Required for L-1 Status
L-1 petitions must include the following papers:
1) Form I-129 and
L Supplement - completed in duplicate (with original signature on both
copies)
2) Company Letter - in duplicate (a second copy of the original is sufficient)
3) Supporting Documentation (in duplicate) - don't forget to submit
certified translations of foreign
language documents; copies of original documents
may be submitted without certification
4) Filing Fee of $110.00. The fee can be in the form of a personal or
corporate check or money
order made out to the "Immigration and Naturalization
Service."
5) Form G-28, Notice of Appearance, when the employer is represented
by counsel
Documents Required for the L-1 Visa:
The following documents must
be presented to the U.S. Consulate in the applicant's country to obtain
an L-1 visa:
1) Form OF-156 - the standard nonimmigrant visa application form. A
separate form is required
for each family member.
2) Form I-797 from the Immigration and Naturalization Service
3) A full copy of the L-1 petition and supporting documents filed with
the INS
4) Passport of the visa applicant, and those of each family member
5) Photograph of the visa applicant and each family member
6) Application Fee (the fee amount differs for nationals of each country
depending on reciprocity
for U.S. citizens in seeking entry to
those countries
7) Machine readable visa fee of $45
Documents Required for
an L extension of stay:
The following papers must
be submitted for an L extension of stay:
1) Form I-129 and L supplement - the petition form for nonimmigrant
work categories
2) Copy of the approval notice of the initial petition (INS form I-797
or I-171C)
3) Company letter in support of the extension request
4) Copy of form I-94 for the L alien (original does not need to be submitted)
5) Filing Fee of $110.00
6) Form I-539 including all family members of the L-1 alien
7) Copy of Form I-94 for each family member (original does not need
to be submitted)
8) Filing Fee of $120
The following papers must
be submitted for an L-1 Blanket Petition:
1) Form I-129 and L supplement
(in duplicate)
- there is no place to put "blanket petition,"

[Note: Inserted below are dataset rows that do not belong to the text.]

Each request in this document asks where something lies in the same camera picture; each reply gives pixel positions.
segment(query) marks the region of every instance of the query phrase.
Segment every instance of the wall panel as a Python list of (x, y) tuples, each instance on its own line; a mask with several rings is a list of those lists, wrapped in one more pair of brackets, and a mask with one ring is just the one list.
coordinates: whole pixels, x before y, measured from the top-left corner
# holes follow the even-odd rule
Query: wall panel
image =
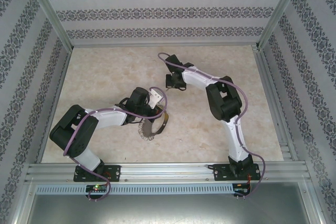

but the INS directs that the employer
write "LZ" in Item 1, Part 2 and check
Box 4.a. in Part 2)
-Item 5 of Part 2 should reflect "1" worker,
since the computer will not accept "0."
-on the top portion of the Supplement, the "blanket
petition" box should be checked
-the employer should not complete Section 1 since
an individual petition is not being filed
2) Documentation of the Company's Qualification for the Blanket Petition
Program
-the company must submit evidence on the following
points (in duplicate):
* all branches, affiliates, subsidiaries and the
parent company are engaged in commercial trade or services and
are actively doing business at present and will continue to do business
indefinitely (best evidence: annual
report and 10-K statement of the U.S. company or parent
company abroad or other financial
data statements if these two forms are unavailable)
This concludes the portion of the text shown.